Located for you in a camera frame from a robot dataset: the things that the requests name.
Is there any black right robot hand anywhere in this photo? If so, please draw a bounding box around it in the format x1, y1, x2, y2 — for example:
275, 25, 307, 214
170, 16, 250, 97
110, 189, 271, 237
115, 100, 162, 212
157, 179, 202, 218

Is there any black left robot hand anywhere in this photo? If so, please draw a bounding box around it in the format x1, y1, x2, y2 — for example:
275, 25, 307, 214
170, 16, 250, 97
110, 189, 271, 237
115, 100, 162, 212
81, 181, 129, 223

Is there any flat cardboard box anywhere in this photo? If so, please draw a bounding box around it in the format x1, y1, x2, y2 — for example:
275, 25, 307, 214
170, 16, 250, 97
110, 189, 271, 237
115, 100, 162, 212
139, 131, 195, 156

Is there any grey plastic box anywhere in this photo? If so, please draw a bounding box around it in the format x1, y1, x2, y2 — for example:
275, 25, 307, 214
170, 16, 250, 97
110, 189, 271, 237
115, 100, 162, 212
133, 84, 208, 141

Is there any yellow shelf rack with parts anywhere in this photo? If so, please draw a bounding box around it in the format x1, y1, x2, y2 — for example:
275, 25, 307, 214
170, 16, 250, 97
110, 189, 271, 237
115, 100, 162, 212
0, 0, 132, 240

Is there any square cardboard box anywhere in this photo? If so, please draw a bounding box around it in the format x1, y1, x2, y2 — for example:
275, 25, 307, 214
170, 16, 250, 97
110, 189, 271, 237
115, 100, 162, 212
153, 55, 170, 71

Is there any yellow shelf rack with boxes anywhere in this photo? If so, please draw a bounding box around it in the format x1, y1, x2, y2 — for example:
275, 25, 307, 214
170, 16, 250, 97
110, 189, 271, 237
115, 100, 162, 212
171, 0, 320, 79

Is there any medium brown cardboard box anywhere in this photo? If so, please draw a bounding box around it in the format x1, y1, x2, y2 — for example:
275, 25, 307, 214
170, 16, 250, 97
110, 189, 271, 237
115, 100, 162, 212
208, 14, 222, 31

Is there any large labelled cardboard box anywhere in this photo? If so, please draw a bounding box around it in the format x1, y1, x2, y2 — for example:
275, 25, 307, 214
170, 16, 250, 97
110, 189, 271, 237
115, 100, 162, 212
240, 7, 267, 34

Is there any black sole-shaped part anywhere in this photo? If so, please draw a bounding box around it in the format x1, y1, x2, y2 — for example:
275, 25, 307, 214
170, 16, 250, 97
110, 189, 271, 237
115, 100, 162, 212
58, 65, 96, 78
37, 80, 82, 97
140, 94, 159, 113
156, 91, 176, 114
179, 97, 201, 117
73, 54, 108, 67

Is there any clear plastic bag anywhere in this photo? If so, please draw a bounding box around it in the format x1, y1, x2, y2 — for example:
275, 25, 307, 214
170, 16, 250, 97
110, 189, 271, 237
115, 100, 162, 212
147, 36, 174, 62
+ + + +
Give only the number of lines in the records that contain the string "with".

(SOLUTION TO THIS TASK) 2